## WORK TO COMPLETE
What lines of the material below include the string "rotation"? Copy all of them.

## DATA BLOCK
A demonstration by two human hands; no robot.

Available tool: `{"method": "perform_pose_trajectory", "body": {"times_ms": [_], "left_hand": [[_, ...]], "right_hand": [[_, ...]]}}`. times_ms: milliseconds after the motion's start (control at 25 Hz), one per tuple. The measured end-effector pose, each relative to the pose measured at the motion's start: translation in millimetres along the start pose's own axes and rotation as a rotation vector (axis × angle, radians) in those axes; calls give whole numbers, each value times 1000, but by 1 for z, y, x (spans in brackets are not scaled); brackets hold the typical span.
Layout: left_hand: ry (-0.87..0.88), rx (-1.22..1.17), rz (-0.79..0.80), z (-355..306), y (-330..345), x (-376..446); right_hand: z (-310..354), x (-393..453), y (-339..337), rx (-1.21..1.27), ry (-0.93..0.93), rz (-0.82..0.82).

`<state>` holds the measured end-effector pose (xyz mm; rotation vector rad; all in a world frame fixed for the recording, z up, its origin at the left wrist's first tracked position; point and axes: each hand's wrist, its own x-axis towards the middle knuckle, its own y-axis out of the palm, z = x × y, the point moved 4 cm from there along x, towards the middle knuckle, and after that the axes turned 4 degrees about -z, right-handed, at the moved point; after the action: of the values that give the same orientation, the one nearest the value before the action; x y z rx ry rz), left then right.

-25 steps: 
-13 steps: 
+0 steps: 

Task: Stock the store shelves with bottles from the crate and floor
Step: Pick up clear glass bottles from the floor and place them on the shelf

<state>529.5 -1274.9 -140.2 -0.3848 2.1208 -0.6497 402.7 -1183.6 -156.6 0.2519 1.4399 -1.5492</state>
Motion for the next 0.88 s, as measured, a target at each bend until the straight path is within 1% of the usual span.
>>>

## RESPONSE TO THIS EXERCISE
Available tool: `{"method": "perform_pose_trajectory", "body": {"times_ms": [_], "left_hand": [[_, ...]], "right_hand": [[_, ...]]}}`. times_ms: milliseconds after the motion's start (control at 25 Hz), one per tuple. The measured end-effector pose, each relative to the pose measured at the motion's start: translation in millimetres along the start pose's own axes and rotation as a rotation vector (axis × angle, radians) in those axes; calls give whole numbers, each value times 1000, but by 1 for z, y, x (spans in brackets are not scaled); brackets hold the typical span.
`<state>` holds the measured end-effector pose (xyz mm; rotation vector rad; all in a world frame fixed for the recording, z up, its origin at the left wrist's first tracked position; point and axes: each hand's wrist, its own x-axis towards the middle knuckle, its own y-axis out of the palm, z = x × y, the point moved 4 cm from there along x, towards the middle knuckle, and after that the axes turned 4 degrees about -z, right-handed, at the moved point; after the action: of the values that give the same orientation, the one nearest the value before the action; x y z rx ry rz), left then right.

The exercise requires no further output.